Artykuły

Freaksbandu gra z piosenkami

"Szaleństwa nocy" w reż. Iwony Jery w Teatrze Bagatela w Krakowie. Pisze Gabriela Cagiel w Gazecie Wyborczej - Kraków.

Ona - seksowna, samotna prawniczka, zdeterminowana, żeby nie spędzać piątkowej nocy samotnie. Następnego dnia ślub siostry, na którym ma być druhną. Choć jest przeciwna instytucji małżeństwa, ma się uśmiechać, przymilać, pozować do zdjęć, zabawiać gości i nie oszaleć...

On - niegdyś szkolna gwiazda, dziś drobny złodziejaszek, czytający w jednej z piwnicznych winiarni Dostojewskiego. W perspektywie ma przełomowe 35. urodziny, po których już tylko droga prowadząca do końca - kolejny przekręt, paniczny lęk... Ale teraz ona i on trafiają na siebie.

Wydawałoby się, że historia jakich wiele. Helena i Średni Bob nie mają się już więcej spotkać - chcą przecież zupełnie różnych rzeczy. David Greig i Gordon McIntyre zaplanowali dla nich jednak "Szaleństwa nocy" (skojarzenia z "Szaleństwami nocy letniej" Szekspira jak najbardziej uzasadnione). Ten szkocki duet oczarował publiczność podczas festiwalu w Edynburgu, a teraz polska premiera sztuki ma szanse ocieplić nawet te bardziej zatwardziałe krakowskie serca.

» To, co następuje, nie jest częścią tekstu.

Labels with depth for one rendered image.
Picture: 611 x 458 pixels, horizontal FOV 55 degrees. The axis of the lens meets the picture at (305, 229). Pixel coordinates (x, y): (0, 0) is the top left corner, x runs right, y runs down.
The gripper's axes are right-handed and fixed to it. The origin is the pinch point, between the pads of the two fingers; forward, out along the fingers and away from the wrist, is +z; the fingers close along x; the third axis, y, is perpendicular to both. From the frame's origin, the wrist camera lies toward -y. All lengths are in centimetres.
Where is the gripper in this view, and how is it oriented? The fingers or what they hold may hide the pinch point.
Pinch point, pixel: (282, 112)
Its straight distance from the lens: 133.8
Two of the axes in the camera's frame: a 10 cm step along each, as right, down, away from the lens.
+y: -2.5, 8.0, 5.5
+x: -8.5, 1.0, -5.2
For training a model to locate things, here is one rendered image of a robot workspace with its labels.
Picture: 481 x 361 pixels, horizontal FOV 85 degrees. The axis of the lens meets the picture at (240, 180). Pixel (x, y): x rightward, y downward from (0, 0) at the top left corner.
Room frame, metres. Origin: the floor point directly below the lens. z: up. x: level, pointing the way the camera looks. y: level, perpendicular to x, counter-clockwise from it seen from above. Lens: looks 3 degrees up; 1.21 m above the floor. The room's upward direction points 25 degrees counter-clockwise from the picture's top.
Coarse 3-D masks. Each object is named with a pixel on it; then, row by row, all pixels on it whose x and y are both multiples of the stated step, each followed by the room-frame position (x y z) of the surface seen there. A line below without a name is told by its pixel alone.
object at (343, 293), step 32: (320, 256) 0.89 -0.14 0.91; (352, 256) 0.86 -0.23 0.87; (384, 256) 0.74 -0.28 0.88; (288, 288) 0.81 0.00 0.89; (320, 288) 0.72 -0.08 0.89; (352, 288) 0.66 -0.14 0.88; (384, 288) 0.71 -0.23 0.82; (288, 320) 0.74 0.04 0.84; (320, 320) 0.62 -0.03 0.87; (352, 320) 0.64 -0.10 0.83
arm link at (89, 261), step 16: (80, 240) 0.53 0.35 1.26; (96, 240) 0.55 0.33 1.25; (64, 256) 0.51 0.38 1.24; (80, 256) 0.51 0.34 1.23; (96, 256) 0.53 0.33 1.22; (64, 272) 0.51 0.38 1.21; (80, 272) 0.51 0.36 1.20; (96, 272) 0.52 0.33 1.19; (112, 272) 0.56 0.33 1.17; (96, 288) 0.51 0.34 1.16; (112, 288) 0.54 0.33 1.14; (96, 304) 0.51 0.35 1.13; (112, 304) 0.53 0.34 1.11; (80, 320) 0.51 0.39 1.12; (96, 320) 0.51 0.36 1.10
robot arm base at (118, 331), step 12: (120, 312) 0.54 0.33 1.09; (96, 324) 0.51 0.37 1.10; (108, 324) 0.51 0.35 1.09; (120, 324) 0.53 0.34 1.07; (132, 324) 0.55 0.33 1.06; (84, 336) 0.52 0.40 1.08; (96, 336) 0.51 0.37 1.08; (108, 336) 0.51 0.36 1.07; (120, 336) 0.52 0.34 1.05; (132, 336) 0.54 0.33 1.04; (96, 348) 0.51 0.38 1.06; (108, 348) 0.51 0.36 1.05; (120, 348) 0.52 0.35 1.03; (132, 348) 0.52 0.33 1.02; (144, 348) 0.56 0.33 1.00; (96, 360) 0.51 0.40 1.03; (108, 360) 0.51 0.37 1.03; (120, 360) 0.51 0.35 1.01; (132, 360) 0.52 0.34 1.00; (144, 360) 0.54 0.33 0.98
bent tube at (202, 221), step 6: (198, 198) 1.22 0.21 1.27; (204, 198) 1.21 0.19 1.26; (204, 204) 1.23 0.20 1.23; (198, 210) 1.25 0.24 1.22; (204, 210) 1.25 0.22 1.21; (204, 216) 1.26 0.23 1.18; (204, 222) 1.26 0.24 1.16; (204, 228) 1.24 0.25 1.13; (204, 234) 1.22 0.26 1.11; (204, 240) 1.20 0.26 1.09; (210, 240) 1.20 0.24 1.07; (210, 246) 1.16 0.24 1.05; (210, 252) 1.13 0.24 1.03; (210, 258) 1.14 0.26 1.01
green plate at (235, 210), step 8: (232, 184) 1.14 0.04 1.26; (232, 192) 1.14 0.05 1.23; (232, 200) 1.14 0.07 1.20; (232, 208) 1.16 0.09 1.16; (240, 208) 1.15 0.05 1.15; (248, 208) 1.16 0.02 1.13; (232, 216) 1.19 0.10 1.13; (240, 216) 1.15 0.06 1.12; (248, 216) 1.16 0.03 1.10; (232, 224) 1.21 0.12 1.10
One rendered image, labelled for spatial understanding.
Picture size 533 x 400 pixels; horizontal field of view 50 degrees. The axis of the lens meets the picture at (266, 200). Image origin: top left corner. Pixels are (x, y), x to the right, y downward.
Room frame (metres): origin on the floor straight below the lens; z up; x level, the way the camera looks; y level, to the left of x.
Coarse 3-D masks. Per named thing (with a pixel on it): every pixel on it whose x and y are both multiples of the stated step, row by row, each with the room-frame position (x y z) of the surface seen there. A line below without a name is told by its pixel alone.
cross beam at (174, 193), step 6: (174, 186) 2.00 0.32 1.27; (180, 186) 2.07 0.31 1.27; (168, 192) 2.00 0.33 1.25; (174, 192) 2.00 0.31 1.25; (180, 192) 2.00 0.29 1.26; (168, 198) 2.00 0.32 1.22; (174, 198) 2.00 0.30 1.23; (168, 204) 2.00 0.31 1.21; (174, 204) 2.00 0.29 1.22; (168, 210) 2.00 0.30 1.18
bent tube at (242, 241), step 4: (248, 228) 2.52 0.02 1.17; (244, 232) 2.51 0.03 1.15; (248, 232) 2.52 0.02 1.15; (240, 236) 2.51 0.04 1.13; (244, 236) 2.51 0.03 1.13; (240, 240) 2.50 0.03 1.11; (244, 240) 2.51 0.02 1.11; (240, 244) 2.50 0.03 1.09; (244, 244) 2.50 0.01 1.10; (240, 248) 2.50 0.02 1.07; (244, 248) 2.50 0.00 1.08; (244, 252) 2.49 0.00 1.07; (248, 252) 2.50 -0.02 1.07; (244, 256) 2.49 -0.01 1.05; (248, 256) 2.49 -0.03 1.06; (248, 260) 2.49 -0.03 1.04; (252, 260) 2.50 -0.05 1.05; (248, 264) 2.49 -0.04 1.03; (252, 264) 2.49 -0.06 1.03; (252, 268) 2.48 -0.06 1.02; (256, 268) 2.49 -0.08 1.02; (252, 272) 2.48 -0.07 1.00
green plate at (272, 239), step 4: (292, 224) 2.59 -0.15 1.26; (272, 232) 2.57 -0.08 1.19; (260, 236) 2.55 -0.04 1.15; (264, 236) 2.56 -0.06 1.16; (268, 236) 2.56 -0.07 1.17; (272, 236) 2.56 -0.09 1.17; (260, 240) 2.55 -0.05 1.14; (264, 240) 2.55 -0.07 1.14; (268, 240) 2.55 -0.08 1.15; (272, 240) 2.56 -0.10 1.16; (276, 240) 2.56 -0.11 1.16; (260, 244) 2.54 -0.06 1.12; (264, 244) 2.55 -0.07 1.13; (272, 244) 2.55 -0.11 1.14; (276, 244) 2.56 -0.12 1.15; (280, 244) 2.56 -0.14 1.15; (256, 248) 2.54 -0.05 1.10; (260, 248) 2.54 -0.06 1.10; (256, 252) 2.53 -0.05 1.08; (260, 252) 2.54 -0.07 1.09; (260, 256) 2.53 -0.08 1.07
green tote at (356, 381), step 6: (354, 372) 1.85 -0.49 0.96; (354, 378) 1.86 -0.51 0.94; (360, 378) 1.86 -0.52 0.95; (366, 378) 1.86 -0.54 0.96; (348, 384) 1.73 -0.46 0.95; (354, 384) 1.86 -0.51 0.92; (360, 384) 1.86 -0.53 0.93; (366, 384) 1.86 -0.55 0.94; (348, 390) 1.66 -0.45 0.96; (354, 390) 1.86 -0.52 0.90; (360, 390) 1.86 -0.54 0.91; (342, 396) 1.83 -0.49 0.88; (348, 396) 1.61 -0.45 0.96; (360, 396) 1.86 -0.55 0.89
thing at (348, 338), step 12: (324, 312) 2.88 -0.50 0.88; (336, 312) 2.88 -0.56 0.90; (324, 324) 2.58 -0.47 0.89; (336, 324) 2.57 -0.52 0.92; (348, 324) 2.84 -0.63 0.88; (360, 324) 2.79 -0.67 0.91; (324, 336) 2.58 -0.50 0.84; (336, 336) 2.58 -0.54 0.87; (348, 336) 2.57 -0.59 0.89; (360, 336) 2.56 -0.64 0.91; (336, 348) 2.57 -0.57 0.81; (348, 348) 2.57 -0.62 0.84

Iwona Jera wraz z zespołem realizatorów przygotowała "grę z piosenkami". Grę, bo w duchu sztuki nie miała być to ani opera, ani musical. Rozpisała więc sztukę na Freaksband, a Edynburg zamieniła na Kraków. Oprócz Heleny (Kamila Klimczak) i Średniego Boba (Przemysław Redkowski - najlepsze życzenia z okazji 35. urodzin) w tej wersji występują Saxowny Kasztan (gościnnie Kamila Pieńkos), rozczulający Brewka/ Jacek Trzęsąca Nóżka (Marek Bogucki), Puchatek (gościnnie Tomasz Lipiński), wreszcie Duży Mały Zbych (rewelacyjny Marcel Wiercichowski). Za Szafę Grającą z Wbudowanym Zegarem odpowiada Artur Sędzielarz.

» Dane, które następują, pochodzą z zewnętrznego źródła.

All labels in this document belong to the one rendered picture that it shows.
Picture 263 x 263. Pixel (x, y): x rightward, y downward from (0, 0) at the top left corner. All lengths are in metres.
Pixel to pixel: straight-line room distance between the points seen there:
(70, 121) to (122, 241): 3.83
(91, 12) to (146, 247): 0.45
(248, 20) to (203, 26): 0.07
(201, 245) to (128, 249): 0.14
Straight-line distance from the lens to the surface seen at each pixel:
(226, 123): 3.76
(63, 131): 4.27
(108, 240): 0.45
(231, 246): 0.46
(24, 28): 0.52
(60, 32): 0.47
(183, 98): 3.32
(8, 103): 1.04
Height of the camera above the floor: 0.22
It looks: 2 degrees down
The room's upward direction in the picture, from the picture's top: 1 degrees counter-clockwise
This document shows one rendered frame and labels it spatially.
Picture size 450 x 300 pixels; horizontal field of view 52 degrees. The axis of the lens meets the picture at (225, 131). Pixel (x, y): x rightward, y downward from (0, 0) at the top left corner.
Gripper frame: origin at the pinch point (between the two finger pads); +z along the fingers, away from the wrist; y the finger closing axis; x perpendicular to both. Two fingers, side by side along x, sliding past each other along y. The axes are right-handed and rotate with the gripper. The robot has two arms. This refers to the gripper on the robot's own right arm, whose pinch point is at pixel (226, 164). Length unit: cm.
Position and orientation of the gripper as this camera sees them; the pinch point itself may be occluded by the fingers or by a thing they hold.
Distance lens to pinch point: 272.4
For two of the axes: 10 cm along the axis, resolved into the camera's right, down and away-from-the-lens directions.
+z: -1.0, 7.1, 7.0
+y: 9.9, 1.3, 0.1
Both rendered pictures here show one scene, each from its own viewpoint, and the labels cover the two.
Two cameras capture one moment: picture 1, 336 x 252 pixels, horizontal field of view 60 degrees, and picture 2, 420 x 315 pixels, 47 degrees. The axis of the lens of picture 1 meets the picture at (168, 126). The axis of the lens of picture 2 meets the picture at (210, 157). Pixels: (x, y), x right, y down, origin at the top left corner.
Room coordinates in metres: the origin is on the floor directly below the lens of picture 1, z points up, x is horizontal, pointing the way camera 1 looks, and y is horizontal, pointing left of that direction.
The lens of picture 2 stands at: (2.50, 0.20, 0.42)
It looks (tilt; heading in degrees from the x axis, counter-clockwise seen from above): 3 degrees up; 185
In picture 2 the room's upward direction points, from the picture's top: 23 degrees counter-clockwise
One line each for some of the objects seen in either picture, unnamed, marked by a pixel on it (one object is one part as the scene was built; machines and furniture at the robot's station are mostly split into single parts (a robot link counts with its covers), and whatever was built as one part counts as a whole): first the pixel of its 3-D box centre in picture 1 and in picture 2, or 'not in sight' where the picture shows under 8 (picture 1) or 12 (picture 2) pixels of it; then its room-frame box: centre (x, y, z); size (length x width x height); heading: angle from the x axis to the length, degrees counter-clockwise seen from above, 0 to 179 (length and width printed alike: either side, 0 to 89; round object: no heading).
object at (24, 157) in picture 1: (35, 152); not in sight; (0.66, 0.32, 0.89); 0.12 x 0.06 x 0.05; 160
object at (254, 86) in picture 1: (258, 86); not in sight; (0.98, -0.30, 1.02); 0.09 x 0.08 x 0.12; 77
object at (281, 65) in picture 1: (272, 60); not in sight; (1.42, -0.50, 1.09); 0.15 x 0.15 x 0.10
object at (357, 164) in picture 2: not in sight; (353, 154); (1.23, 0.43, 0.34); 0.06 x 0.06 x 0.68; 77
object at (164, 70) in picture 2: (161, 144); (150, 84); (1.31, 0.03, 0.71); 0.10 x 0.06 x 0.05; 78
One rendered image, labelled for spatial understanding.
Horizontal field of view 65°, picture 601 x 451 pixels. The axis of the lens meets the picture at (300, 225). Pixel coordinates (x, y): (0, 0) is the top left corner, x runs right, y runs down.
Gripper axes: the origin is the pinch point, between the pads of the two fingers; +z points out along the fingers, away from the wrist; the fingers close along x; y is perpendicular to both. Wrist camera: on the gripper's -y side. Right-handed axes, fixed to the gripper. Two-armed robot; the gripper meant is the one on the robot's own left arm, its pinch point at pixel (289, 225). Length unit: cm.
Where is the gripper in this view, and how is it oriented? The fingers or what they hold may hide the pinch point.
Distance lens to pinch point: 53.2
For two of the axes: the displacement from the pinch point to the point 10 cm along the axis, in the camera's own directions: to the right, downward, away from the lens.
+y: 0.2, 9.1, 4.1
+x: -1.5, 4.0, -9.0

W scenografię wpisuje się imponujący zestaw instrumentów, trochę krzeseł, wciśnięty w kąt wieszak z ubraniami i żółta kaczuszka. I to wystarcza. Muzyka i ruch naturalnie wypełniają Scenę na Sarego. Aktorzy ubrani w kostiumy z ludowymi motywami porywają. Powracające i powtarzające się motywy nadają rytm i strukturę rozwijającej się opowieści. Tak powraca i nieprzypadkowo zaczerpnięte z "American Beauty" wyznanie Brewki: "Czasem jest tyle piękna, że boję się, że nie wytrzymam, że moje serce po prostu pęknie". Iwonie Jerze udaje się to, co nierzadko bezskutecznie jest ambicją wielu twórców sięgających po piosenki na żywo. Muzyka nie stanowi zwykłego ozdobnika, ale rozwija akcję i postaci. Jest więc m.in. "Miłość zrani cię", czyli polska wersja "My heart will go on", jest "Plebs Blues" kasztanowej depresji, są góralskie przyśpiewki, hiphopowe wykony i wreszcie "Chodźmy stąd na Stare Miasto".

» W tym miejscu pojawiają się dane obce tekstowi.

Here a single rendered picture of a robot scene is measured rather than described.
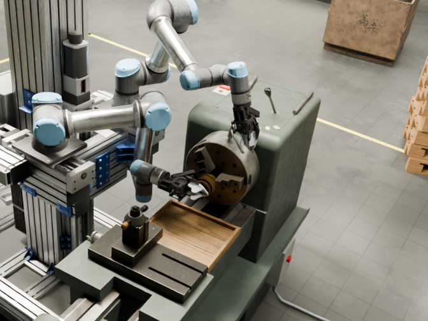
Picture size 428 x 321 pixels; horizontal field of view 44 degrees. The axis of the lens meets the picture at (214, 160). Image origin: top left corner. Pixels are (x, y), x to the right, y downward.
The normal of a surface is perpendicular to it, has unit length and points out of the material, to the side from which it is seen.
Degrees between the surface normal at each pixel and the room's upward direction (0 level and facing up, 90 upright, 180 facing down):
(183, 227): 0
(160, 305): 0
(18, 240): 0
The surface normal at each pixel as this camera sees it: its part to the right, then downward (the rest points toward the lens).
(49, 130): 0.15, 0.55
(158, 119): 0.40, 0.52
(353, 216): 0.11, -0.84
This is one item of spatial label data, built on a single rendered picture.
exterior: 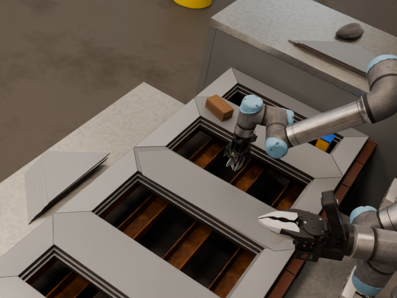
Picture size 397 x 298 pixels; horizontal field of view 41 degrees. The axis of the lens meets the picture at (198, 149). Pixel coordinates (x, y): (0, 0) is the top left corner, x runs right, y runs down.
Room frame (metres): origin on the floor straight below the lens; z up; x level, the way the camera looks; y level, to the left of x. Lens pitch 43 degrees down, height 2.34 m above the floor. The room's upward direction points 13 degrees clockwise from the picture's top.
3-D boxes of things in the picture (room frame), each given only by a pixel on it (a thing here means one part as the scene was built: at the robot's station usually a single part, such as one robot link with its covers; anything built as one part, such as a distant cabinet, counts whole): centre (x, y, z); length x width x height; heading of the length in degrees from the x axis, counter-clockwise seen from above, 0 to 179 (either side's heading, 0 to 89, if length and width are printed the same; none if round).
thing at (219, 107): (1.86, -0.05, 0.89); 0.12 x 0.06 x 0.05; 48
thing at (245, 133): (1.51, -0.15, 1.09); 0.08 x 0.08 x 0.05
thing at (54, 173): (1.38, 0.53, 0.77); 0.45 x 0.20 x 0.04; 155
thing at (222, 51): (2.08, -0.52, 0.51); 1.30 x 0.04 x 1.01; 65
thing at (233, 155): (1.51, -0.15, 1.01); 0.09 x 0.08 x 0.12; 156
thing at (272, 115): (1.50, -0.25, 1.17); 0.11 x 0.11 x 0.08; 2
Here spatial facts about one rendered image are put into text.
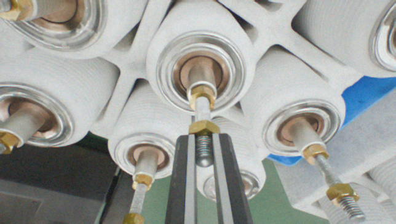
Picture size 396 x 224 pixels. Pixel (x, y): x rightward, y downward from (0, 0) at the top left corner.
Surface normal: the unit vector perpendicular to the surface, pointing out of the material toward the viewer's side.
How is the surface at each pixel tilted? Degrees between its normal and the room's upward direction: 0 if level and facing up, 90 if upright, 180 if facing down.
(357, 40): 42
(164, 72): 4
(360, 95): 88
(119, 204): 49
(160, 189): 0
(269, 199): 0
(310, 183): 90
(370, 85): 88
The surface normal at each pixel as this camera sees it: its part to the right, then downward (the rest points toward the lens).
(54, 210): 0.35, -0.08
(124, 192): 0.40, -0.34
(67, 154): 0.48, -0.71
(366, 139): -0.87, -0.39
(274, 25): 0.01, 0.59
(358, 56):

"Szaleństwa nocy" to odświeżająca opowieść o miłości, o samotności, o wspólnocie i o 25 tysiącach w reklamówce z Rossmanna. Bez zadęcia. Ten dziwny Freaksband na Sarego może porwać publiczność, tak jak zrobił to podczas piątkowej premiery. Piątkowej nocy porwał aż po owacje na stojąco.

Pracownia

X
Nie jesteś zalogowany. Zaloguj się.
Trwa wyszukiwanie

Kafelki

Nakieruj na kafelki, aby zobaczyć ich opis.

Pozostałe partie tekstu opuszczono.